Di Gabriele Curci* - Come reagire singolarmente e in famiglia al Coronavirus?
Rispettando le direttive del Governo, della Protezione Civile, certo. Ma dove dirigere i nostri pensieri per evitare da un estremo l’abisso della paura e del panico e dall’altro l’incoscienza della negazione?
Entrambi gli approcci diventano pretesti per non agire e lasciare che le cose restino come sono.
Non sto perorando nessuna inutile accusa generica, buona solo a scatenare sensi di colpa e fastidio o peggio a scaricare colpe sugli altri: sto cercando di trovare una via vagamente razionale per trasformare questo momento epocale in volontà collettiva di cambiare.
Prendiamoci del tempo da questo limbo forzato in cui siamo piombati, per riflettere su cosa facciamo e cosa siamo diventati nel quotidiano. E perché.
Guardiamo nel nostro frigorifero: cosa mangiamo, da dove vengono e come sono stati fatti i prodotti, quanti ce ne sono ormai scaduti, quanti ne abbiamo comprati e perché, sono tutti necessari?
Guardiamo nei nostri armadi: quante cose usiamo veramente, quante ne abbiamo seppellite quasi nuove, chi le ha fatte e perché noi le abbiamo comprate, sono tutte necessarie?
Guardiamo in cantina, garage o ripostiglio: cosa c’è dentro le scatole, sugli scaffali, perché ho comprato, dove e come sono state realizzate, sono rotti o fuori moda, sono tutte cose necessarie?
Guardiamo infine nella pattumiera: quanto materiale sprechiamo, quanto potremmo benissimo evitarlo, è tutto davvero, intrinsecamente necessario, come se fosse dettato da una legge divina?
Guardiamo perché usciamo (o vorremmo uscire, in questi giorni): dove dobbiamo andare e perché, con quale mezzo ci vado, è tutto strettamente necessario o posso trovare delle alternative?
Guardiamo la nostra giornata, la nostra settimana: orari, luoghi frequentati, attività pomeridiane dei figli, sono tutte necessarie, danno reale felicità ed educazione, potrebbero essere fatte anche più vicino a dove abitiamo o potrebbero essere diverse, compresa la scuola o il lavoro?
Ho la brutta e costante sensazione che non ci venga appositamente dato mai il tempo di riflettere veramente su tutto questo.

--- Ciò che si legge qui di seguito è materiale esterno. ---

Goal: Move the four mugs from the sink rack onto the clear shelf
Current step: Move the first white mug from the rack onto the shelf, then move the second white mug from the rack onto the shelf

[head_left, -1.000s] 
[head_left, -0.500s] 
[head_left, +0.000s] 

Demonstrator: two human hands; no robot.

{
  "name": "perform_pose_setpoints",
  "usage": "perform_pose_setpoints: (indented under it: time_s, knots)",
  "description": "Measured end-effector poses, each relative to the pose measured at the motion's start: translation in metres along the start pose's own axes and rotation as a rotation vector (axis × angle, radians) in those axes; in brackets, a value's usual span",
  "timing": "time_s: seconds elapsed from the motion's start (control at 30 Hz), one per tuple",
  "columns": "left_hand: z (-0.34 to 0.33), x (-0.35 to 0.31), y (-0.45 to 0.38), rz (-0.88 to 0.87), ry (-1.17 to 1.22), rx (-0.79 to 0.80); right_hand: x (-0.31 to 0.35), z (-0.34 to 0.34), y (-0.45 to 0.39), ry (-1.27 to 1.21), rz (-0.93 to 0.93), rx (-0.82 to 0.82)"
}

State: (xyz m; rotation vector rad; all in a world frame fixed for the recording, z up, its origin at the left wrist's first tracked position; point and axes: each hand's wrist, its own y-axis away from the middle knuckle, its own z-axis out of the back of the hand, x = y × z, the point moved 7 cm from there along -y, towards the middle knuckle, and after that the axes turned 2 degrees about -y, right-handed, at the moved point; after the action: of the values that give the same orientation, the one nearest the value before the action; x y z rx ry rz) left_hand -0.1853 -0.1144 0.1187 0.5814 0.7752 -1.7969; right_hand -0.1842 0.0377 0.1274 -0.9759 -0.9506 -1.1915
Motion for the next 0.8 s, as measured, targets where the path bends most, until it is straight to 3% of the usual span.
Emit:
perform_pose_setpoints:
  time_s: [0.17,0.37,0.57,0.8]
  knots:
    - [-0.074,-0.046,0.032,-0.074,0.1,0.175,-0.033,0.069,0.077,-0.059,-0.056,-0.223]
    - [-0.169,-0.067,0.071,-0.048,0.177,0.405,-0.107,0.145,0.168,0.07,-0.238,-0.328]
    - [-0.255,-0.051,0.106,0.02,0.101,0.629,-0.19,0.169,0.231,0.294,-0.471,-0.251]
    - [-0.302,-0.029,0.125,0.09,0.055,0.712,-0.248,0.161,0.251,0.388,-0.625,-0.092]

Sempre costretti ad affannarsi per rispettare gli impegni (lavorativi o meno), combinarli con la gestione della casa, di oggetti e veicoli personali, trasportare i figli da un lato all’altro per i numerosi impegni pomeridiani, arrivare alla sera storditi senza la forza di reagire.
A ciclo continuo, weekend e vacanze incluse. E quasi sempre catturati da uno schermo, smartphone, tablet, TV o computer che sia. Anche mentre ci si sposta da un posto all’altro, probabilmente alla guida.
“Economia dell’attenzione” la chiamano: attenzione non certo per noi stessi e per i nostri cari, ma per tutt’altro. Altro che si compra e che si paga a caro prezzo, anche se non immediatamente.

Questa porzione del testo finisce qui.